Thursday, April 27, 2006

 

Amazon's Future (Expanded)


When Jeff Bezos originally envisioned Amazon he thought that the Internet would enable a new business model. He knew that no physical store could contain every book catalogued but you could build a virtual store that could list all of these books. His original plan was to leverage the Internet to avoid the expense and hassle of dealing with inventory by linking directly with distributors to fulfill orders. In essence Amazon would simply control the “Information provider” layer by listing books for sale and would link with other companies to handle the rest of the functions. Unfortunately, one of his first discoveries was that if he wanted to provide a good customer experience and to get a good price on product he would have to build and operate warehouses. This lesson was repeated at almost every level in the stack to the point where Amazon has brought almost every competency in the stack in house.
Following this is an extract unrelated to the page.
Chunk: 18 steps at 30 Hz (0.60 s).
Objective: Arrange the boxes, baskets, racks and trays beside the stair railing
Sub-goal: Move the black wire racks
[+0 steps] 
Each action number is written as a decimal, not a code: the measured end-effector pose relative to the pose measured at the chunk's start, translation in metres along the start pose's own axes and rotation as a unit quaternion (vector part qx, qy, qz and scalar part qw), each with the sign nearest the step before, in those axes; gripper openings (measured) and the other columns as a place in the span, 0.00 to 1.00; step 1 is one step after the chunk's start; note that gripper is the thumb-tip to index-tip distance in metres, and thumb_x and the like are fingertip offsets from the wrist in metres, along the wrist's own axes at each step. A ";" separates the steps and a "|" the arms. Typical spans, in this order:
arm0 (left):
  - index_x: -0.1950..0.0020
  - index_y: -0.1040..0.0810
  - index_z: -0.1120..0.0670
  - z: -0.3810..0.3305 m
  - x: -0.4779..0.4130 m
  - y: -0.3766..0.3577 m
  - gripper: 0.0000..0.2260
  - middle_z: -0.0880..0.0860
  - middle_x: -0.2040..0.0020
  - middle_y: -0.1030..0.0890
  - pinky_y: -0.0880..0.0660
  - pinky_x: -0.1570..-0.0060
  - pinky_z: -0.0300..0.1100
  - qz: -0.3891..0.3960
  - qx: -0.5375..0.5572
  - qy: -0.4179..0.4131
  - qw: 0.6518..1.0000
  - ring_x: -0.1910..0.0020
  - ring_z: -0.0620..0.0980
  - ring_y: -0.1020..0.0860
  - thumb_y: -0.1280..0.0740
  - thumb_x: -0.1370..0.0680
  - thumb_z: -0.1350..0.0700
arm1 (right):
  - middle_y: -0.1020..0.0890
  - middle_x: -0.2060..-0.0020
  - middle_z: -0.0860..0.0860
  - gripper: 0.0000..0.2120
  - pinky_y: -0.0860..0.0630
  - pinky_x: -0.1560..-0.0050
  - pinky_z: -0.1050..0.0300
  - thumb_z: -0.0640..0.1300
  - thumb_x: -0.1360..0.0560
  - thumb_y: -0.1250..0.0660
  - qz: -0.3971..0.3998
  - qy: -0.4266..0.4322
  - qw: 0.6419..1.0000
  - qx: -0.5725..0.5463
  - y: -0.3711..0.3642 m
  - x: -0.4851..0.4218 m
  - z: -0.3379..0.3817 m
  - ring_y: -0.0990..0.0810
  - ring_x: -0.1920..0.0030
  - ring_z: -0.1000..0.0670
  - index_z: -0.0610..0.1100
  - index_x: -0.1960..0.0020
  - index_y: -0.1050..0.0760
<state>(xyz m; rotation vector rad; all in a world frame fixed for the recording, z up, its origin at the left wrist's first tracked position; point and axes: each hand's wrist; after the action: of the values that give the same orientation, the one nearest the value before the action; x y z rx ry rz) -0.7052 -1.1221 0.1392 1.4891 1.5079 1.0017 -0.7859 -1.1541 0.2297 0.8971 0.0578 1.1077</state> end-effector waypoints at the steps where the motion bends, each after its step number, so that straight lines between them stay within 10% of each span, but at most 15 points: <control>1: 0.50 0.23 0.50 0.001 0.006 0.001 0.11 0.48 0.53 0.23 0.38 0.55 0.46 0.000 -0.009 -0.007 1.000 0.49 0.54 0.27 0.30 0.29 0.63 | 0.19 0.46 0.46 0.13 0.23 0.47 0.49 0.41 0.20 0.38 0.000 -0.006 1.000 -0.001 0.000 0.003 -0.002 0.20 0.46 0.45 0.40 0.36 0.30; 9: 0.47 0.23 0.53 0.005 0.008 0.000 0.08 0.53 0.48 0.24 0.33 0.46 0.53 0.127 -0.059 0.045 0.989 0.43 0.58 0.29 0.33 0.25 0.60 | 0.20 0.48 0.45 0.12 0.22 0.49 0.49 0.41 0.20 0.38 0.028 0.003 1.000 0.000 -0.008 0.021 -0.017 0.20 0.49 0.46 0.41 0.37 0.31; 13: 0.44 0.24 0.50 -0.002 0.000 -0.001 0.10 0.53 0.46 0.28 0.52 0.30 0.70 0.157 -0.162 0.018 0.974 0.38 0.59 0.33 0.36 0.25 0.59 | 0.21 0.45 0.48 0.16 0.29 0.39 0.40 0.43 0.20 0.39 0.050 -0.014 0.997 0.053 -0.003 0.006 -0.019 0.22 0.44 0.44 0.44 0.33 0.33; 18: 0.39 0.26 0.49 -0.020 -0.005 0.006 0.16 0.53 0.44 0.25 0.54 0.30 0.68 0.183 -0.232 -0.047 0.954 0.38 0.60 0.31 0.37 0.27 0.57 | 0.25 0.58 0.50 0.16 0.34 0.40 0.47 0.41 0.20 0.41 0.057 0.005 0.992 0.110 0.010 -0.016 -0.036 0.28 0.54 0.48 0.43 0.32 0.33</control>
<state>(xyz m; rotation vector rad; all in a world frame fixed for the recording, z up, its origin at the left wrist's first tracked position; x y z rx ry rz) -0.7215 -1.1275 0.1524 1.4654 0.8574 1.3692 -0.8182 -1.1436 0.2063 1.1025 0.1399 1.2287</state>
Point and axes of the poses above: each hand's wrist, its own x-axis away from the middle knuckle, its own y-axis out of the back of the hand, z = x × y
Warehousing: They have built one of the most efficient and advanced warehouses of any retail operation. They turn their inventory 20 times a year whereas the typical turn in retail is about 15 times a year. In the past three years they have lowered the cost of operating their warehouses from 20% of revenues to less than 10%. They are leveraging their warehousing and fulfillment competencies to provide these services to other sellers as evidenced by the Amazon Advantage program in which sellers can ship units to the Amazon warehouse and Amazon takes care of the sale. For this service Amazon takes 55% of the sale price.

Customer Service: Amazon has a customer service center that is the envy of the industry, in fact they provide customer service to most of their partners such as Target and Office Depot. Like warehousing, this was a competency that Bezos never intended to develop but found it necessary to provide the positive customer experience he envisioned.

Payment: Amazon’s 1 click payment system, while subject to some controversy, has been patented, and provides some stickiness for their site. I was not able to find information as to which company they were using to process credit cards but I’m assuming this is not one of the things they do in-house.

eCommerce Platform: Amazon offers its e-commerce platform to large resellers such as Target, Office Depot, Virgin Entertainment Group, and Borders.com. For smaller sellers they offer zShops and an auction site. In this area they have strong competition such as Microsoft, IBM, and Oracle, but what separates Amazon is that they are able to offer their customers cross promotional opportunities with other sellers using the Amazon platform. This is something that none of the other platforms offer.

Delivery: Amazon has very strong relationships with FedEx, UPS, and USPS to deliver product by traditional means. To lock in customers they offer Amazon Prime where you pay $79 to get free two day shipping on select products, discounted upgrade to 1 day shipping, and free standard shipping. Amazon is also entering into the digital content delivery arena with a subsidiary called CustomFlix. CustomFlix allows customers to send or upload digital content and then CustomFlix digitizes the content and either burns it onto CD or puts it in a streaming format to be sold on Amazon. This should scare companies like Netflix or Napster since this is most likely the first small glimpse of Amazon’s strategy for selling digital media content.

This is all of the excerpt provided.